Provisions in the National Security Council (NSC) Act 2016 that empower the council to take command of the military are in contempt of the Yang di-Pertuan Agong’s powers, an ex-air force officer said today.
Former Royal Malaysian Air Force (RMAF) officer Lt Col (Rtd) Mohamad Daud Sulaiman said the Federal Constitution is very clear in stating that the Agong and the royal institution have command of the military forces.
“If we look at the provisions (in the NSC), it uses a lot of military terms and this is very dangerous,” Mohamad Daud said at the Civil Society Conference on National Security here, while commenting on the impact of the NSC on the military forces.
“One of the explanations given about the NSC by the government is that the Agong does not have operational command of the military,” he said, referring to the official Putrajaya Frequently Asked Questions (FAQ) explanation on the law, posted on the NSC’s official website.

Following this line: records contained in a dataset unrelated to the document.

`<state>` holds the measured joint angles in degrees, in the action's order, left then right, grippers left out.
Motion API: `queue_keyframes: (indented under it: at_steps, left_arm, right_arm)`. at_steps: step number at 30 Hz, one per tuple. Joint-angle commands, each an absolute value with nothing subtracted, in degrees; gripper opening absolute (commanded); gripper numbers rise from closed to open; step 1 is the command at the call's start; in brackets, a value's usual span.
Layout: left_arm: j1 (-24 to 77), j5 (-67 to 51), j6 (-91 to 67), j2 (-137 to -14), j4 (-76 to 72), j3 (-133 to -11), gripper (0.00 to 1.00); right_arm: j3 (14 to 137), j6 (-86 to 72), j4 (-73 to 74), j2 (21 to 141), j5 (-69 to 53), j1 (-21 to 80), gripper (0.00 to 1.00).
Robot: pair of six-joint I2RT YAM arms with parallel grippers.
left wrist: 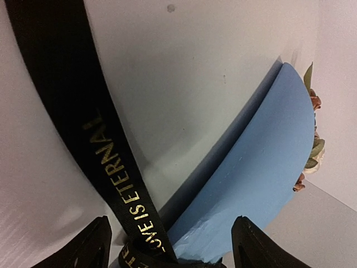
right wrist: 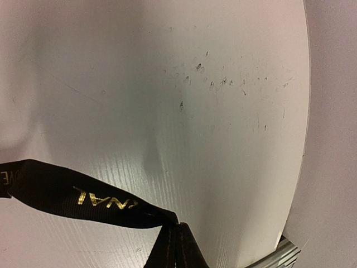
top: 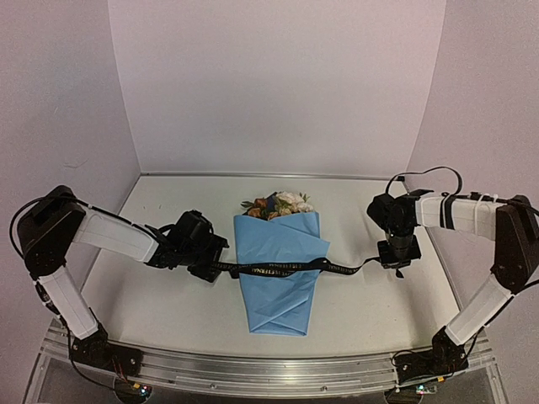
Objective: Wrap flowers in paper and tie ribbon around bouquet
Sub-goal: Adjust the ribbon on the folded bouquet.
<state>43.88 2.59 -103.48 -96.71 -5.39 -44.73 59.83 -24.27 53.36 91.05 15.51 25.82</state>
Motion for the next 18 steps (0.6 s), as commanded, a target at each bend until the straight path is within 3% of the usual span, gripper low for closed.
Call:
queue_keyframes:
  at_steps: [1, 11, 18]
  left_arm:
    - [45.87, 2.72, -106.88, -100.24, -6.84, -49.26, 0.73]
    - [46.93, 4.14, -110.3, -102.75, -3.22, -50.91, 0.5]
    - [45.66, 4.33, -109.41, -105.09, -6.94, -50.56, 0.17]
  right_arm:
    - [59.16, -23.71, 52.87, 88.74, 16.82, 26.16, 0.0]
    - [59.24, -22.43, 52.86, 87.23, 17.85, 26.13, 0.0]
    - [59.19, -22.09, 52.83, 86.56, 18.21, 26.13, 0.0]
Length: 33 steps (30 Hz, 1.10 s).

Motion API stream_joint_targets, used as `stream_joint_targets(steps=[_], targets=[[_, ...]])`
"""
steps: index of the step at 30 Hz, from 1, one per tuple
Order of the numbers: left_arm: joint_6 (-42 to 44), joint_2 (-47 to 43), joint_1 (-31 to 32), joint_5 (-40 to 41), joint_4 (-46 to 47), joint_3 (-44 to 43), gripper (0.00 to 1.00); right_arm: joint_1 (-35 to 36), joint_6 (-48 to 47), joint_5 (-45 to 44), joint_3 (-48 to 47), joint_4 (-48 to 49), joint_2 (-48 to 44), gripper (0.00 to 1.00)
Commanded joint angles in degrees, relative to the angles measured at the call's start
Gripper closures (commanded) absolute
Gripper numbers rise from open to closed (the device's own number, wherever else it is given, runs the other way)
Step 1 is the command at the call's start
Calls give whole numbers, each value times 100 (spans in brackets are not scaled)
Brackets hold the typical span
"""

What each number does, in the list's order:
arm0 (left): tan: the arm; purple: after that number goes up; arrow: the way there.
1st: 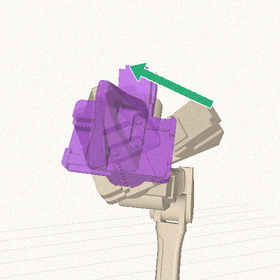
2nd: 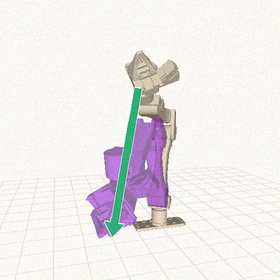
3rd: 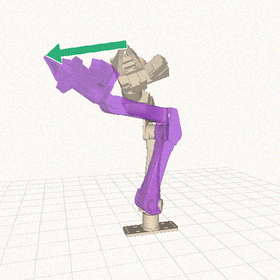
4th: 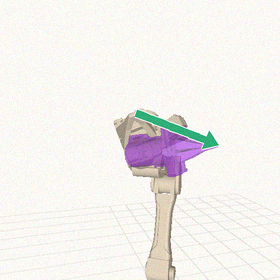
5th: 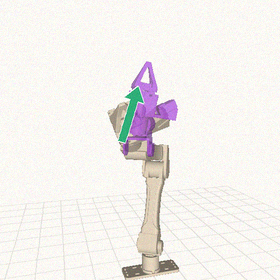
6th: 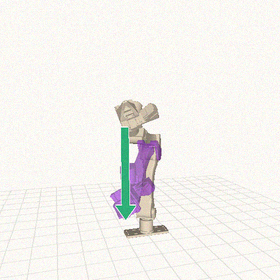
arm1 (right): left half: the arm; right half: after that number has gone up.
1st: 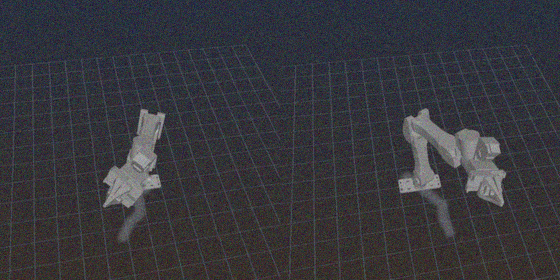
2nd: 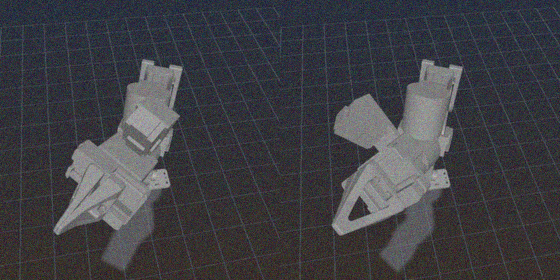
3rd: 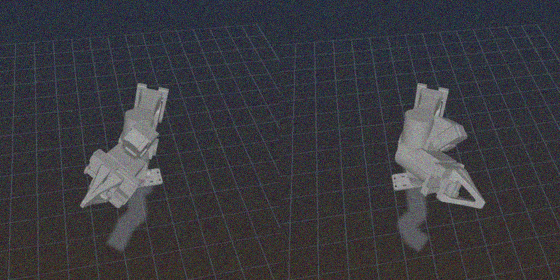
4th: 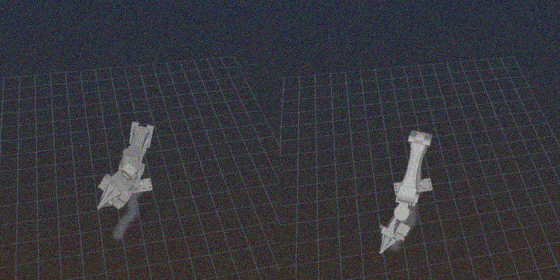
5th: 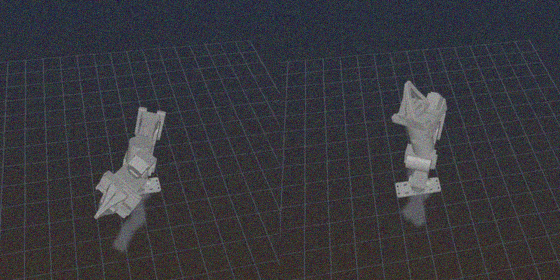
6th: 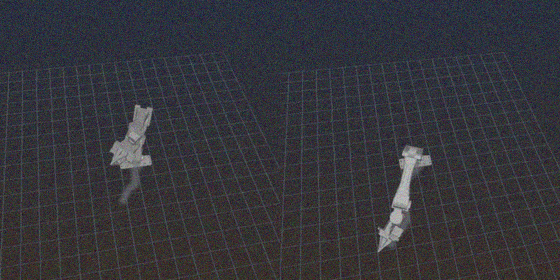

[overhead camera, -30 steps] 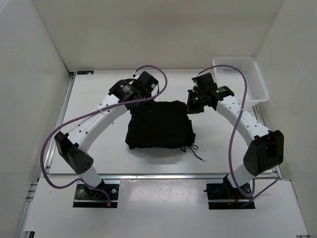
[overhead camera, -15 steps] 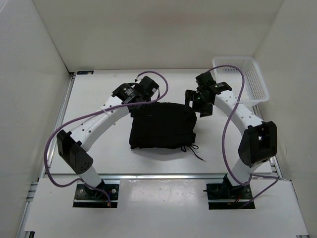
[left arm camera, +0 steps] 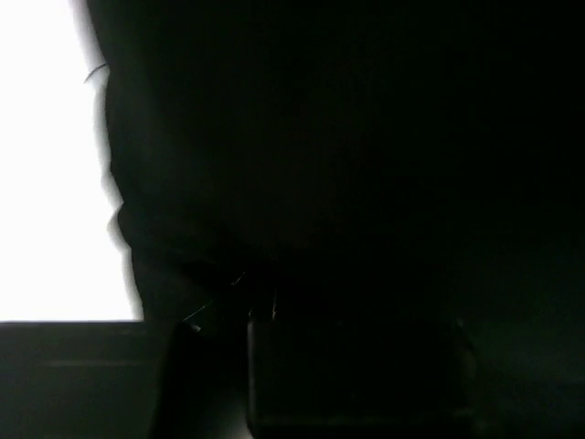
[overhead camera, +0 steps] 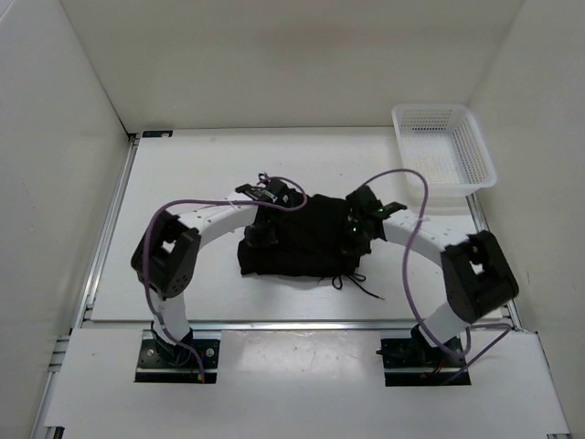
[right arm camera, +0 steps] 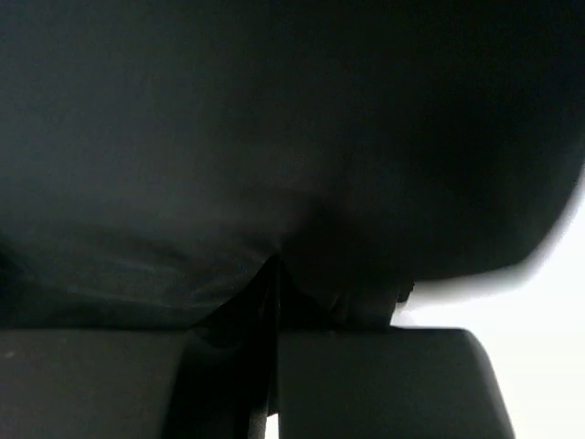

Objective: Fold and stack the trousers
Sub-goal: Fold the trousers

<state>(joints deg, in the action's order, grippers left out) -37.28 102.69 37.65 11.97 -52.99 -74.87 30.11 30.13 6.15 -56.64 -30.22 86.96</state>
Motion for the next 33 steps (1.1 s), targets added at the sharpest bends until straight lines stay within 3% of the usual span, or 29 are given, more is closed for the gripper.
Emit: stream_joint_targets(steps=[1, 4, 6, 10, 14, 17, 21, 28, 33], targets=[[-192, 408, 76, -177, 571, 113, 90, 65, 169, 265, 417, 877, 495, 100], [1, 419, 76, -255, 571, -18, 90, 65, 221, 158, 348, 755, 577, 100], [167, -2, 76, -256, 221, -211, 90, 65, 151, -104, 7, 343, 166, 100], [484, -645, 76, -256, -500, -1438, 90, 65, -85, -413, -917, -510, -433, 100], [616, -462, -30, -256, -809, -2575, 90, 65, -296, -527, -1779, -959, -190, 100], [678, 179, -187, -80, -809, -3068, 90, -66, -350, -589, -2149, -960, 363, 100], [678, 1101, -495, -80, -573, -3078, 90, -434, -350, -659, -2080, -495, 989, 100], [783, 1840, -856, -581, 131, -2453, 90, -805, -350, -483, -1657, 148, 2000, 100], [845, 1895, -961, -722, -61, -2742, 90, -805, -350, -553, -1850, -71, 1274, 100]])
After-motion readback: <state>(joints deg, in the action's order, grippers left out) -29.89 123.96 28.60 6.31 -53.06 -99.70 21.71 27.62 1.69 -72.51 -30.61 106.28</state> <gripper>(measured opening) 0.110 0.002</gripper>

“This is in contempt of the Agong and the institution,” he added.
Mohamad Daud said that the constitution reigned supreme in Malaysia and the Agong acts as the symbol of the constitution.
“The constitution can’t speak, talk or move, and the Agong represents the symbol of the constitution,” he said.
He also warned Malaysia of dangers in allowing the military to enforce legislations passed in Parliament.
“When you ask the military to enforce the law, you ask for trouble. The military is not trained for that. They do not know the Criminal Procedure Code (CPC),” he added.
He also said that military officials might not take well to being ordered by individuals who are not subjected to the Armed Forces service law.
The NSC Act came into effect on August 1 this year, despite not receiving express royal assent from the Conference of Rulers.
The Act provides powers to the council, chaired by the prime minister, to declare an area as a security area.
Once an area is declared a security area, the council can command the military forces and impose strict regulations, including curfews, in the area.
The criticisms against the Act also include concerns regarding the powers given to the NSC to declare an emergency that are under the authority of the Agong according to the Federal Constitution.